[Opening Records for processing section]

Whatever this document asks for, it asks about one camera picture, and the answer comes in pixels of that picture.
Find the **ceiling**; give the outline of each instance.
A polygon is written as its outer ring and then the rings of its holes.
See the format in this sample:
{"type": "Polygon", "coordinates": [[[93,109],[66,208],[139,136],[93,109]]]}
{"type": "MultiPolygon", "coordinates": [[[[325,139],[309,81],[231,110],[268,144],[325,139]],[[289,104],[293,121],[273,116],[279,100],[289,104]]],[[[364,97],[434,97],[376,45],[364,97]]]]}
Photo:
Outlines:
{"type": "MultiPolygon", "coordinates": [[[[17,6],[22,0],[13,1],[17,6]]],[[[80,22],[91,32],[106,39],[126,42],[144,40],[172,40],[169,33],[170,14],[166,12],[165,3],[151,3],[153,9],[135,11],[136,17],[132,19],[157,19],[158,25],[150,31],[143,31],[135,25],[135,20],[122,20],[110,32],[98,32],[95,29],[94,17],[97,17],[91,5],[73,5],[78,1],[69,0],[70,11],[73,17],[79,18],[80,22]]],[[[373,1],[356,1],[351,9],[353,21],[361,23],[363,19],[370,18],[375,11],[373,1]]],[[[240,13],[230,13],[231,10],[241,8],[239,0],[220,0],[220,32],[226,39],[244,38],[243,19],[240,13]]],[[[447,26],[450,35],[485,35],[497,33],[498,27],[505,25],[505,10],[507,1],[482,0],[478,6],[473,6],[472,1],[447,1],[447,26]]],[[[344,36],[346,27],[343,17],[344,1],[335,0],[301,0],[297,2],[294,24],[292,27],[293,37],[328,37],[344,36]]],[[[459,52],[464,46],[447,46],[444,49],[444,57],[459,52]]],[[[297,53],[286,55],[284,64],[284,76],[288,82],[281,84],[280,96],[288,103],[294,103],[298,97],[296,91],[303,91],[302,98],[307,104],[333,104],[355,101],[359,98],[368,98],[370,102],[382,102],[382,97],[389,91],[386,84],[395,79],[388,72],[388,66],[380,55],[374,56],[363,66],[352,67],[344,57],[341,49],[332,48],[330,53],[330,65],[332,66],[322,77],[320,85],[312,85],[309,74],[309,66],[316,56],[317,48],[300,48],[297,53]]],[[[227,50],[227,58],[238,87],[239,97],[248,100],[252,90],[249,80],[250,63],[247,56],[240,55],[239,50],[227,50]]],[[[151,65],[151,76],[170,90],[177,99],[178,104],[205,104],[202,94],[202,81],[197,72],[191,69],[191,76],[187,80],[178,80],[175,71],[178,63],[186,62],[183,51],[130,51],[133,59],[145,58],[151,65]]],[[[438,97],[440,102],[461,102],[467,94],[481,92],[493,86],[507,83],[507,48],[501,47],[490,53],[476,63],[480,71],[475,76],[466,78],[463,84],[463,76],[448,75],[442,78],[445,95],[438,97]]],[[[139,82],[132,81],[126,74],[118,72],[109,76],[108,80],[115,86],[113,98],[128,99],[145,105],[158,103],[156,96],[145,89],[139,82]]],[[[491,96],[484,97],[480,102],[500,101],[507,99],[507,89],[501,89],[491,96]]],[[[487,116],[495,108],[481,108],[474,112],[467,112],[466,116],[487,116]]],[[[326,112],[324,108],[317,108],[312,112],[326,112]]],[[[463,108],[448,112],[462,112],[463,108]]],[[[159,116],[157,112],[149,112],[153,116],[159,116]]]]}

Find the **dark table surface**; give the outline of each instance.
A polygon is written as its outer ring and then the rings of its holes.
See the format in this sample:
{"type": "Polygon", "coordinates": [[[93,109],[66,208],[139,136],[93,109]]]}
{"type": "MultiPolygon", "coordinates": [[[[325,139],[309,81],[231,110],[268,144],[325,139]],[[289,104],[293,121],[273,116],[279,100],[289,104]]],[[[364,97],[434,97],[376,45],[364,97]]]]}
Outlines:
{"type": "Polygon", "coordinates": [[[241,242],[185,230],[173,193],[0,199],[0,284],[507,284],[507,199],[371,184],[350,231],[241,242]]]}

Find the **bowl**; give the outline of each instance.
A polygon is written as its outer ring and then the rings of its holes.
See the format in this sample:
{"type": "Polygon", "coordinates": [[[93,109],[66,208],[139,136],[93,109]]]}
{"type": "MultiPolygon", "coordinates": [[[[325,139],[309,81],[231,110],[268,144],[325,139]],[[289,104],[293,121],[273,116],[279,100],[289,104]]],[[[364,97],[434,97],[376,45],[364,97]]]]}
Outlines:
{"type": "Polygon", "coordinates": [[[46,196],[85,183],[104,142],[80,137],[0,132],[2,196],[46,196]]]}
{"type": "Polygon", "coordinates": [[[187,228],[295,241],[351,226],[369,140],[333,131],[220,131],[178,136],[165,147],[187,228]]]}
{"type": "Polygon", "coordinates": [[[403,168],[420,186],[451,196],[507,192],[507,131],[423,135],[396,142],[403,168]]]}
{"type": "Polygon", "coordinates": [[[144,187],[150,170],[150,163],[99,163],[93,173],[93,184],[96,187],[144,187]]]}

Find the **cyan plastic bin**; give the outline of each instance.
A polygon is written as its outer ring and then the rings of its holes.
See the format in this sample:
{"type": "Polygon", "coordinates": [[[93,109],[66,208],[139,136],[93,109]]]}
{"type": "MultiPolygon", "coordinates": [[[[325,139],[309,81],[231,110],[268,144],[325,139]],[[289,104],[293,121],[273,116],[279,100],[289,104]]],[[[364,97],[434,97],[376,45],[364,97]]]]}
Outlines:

[Closing Records for processing section]

_Work to be completed_
Set down all of the data above, word for word.

_The completed task_
Whatever this document asks for, it asks about one camera picture, and the answer comes in pixels of that picture.
Find the **ceiling**; give the outline of each instance.
A polygon is written as its outer ring and then the rings of its holes.
See the format in this sample:
{"type": "Polygon", "coordinates": [[[93,109],[66,208],[139,136],[93,109]]]}
{"type": "MultiPolygon", "coordinates": [[[[325,139],[309,81],[231,110],[268,144],[325,139]],[[289,104],[293,121],[273,116],[279,100],[289,104]]],[[[364,97],[434,97],[376,45],[364,97]]]]}
Photo:
Outlines:
{"type": "MultiPolygon", "coordinates": [[[[17,6],[22,0],[13,1],[17,6]]],[[[80,22],[91,32],[106,39],[126,42],[144,40],[172,40],[169,33],[170,14],[166,12],[165,3],[151,3],[153,9],[135,11],[136,17],[132,19],[157,19],[158,25],[150,31],[143,31],[135,25],[135,20],[122,20],[110,32],[98,32],[95,29],[94,17],[97,17],[91,5],[73,5],[78,1],[69,0],[70,11],[73,17],[79,18],[80,22]]],[[[373,1],[356,1],[351,9],[353,21],[361,23],[363,19],[370,18],[375,11],[373,1]]],[[[240,13],[230,13],[231,10],[241,8],[239,0],[220,0],[220,32],[226,39],[244,38],[243,19],[240,13]]],[[[447,26],[450,35],[485,35],[497,33],[498,27],[505,25],[505,10],[507,1],[482,0],[478,6],[473,6],[472,1],[447,1],[447,26]]],[[[344,36],[346,27],[343,17],[344,1],[335,0],[301,0],[297,2],[294,24],[292,27],[293,37],[328,37],[344,36]]],[[[459,52],[464,46],[447,46],[444,49],[444,57],[459,52]]],[[[297,53],[286,55],[284,64],[284,76],[288,82],[281,84],[280,96],[288,103],[294,103],[298,97],[296,91],[303,91],[302,98],[307,104],[333,104],[355,101],[359,98],[368,98],[370,102],[382,102],[382,97],[389,91],[386,84],[395,79],[388,72],[388,66],[380,55],[374,56],[363,66],[352,67],[344,57],[341,49],[332,48],[330,53],[330,65],[332,66],[322,77],[320,85],[312,85],[309,74],[309,66],[316,56],[317,48],[300,48],[297,53]]],[[[227,50],[227,58],[238,87],[239,97],[248,100],[252,90],[249,80],[250,63],[247,56],[240,55],[239,50],[227,50]]],[[[151,65],[151,76],[170,90],[177,99],[178,104],[205,104],[202,94],[202,81],[197,72],[191,69],[191,76],[187,80],[178,80],[175,71],[178,63],[186,62],[183,51],[130,51],[133,59],[145,58],[151,65]]],[[[438,97],[440,102],[461,102],[467,94],[481,92],[493,86],[507,83],[507,48],[501,47],[490,53],[476,63],[480,71],[475,76],[466,78],[463,84],[463,76],[448,75],[442,78],[445,95],[438,97]]],[[[139,82],[132,81],[126,74],[118,72],[109,76],[108,80],[115,86],[113,98],[128,99],[145,105],[158,103],[156,96],[145,89],[139,82]]],[[[491,96],[484,97],[480,102],[500,101],[507,99],[507,89],[501,89],[491,96]]],[[[487,116],[495,108],[481,108],[474,112],[467,112],[466,116],[487,116]]],[[[326,112],[324,108],[317,108],[312,112],[326,112]]],[[[463,108],[448,112],[462,112],[463,108]]],[[[159,116],[157,112],[149,112],[153,116],[159,116]]]]}

Find the **dark table surface**; give the outline of each instance.
A polygon is written as its outer ring and then the rings of its holes.
See the format in this sample:
{"type": "Polygon", "coordinates": [[[93,109],[66,208],[139,136],[93,109]]]}
{"type": "MultiPolygon", "coordinates": [[[[325,139],[309,81],[231,110],[268,144],[325,139]],[[289,104],[293,121],[273,116],[279,100],[289,104]]],[[[364,97],[434,97],[376,45],[364,97]]]]}
Outlines:
{"type": "Polygon", "coordinates": [[[241,242],[185,230],[173,193],[0,199],[0,284],[507,284],[507,199],[371,184],[350,231],[241,242]]]}

Find the **bowl**; give the outline of each instance.
A polygon is written as its outer ring and then the rings of its holes.
See the format in this sample:
{"type": "Polygon", "coordinates": [[[93,109],[66,208],[139,136],[93,109]]]}
{"type": "MultiPolygon", "coordinates": [[[[325,139],[309,81],[231,110],[268,144],[325,139]],[[289,104],[293,121],[273,116],[279,100],[289,104]]],[[[364,97],[434,97],[376,45],[364,97]]]]}
Outlines:
{"type": "Polygon", "coordinates": [[[46,196],[85,183],[104,142],[80,137],[0,132],[2,196],[46,196]]]}
{"type": "Polygon", "coordinates": [[[187,228],[295,241],[351,226],[369,140],[333,131],[220,131],[178,136],[165,147],[187,228]]]}
{"type": "Polygon", "coordinates": [[[403,168],[420,186],[451,196],[507,192],[507,131],[423,135],[396,142],[403,168]]]}
{"type": "Polygon", "coordinates": [[[144,187],[150,170],[150,163],[99,163],[93,173],[93,184],[96,187],[144,187]]]}

Find the **cyan plastic bin**; give the outline of each instance.
A polygon is written as its outer ring and then the rings of its holes.
See the format in this sample:
{"type": "Polygon", "coordinates": [[[93,109],[66,208],[139,136],[93,109]]]}
{"type": "MultiPolygon", "coordinates": [[[[325,139],[309,81],[231,110],[268,144],[325,139]],[[289,104],[293,121],[273,116],[279,100],[289,104]]],[[[364,97],[434,97],[376,45],[364,97]]]]}
Outlines:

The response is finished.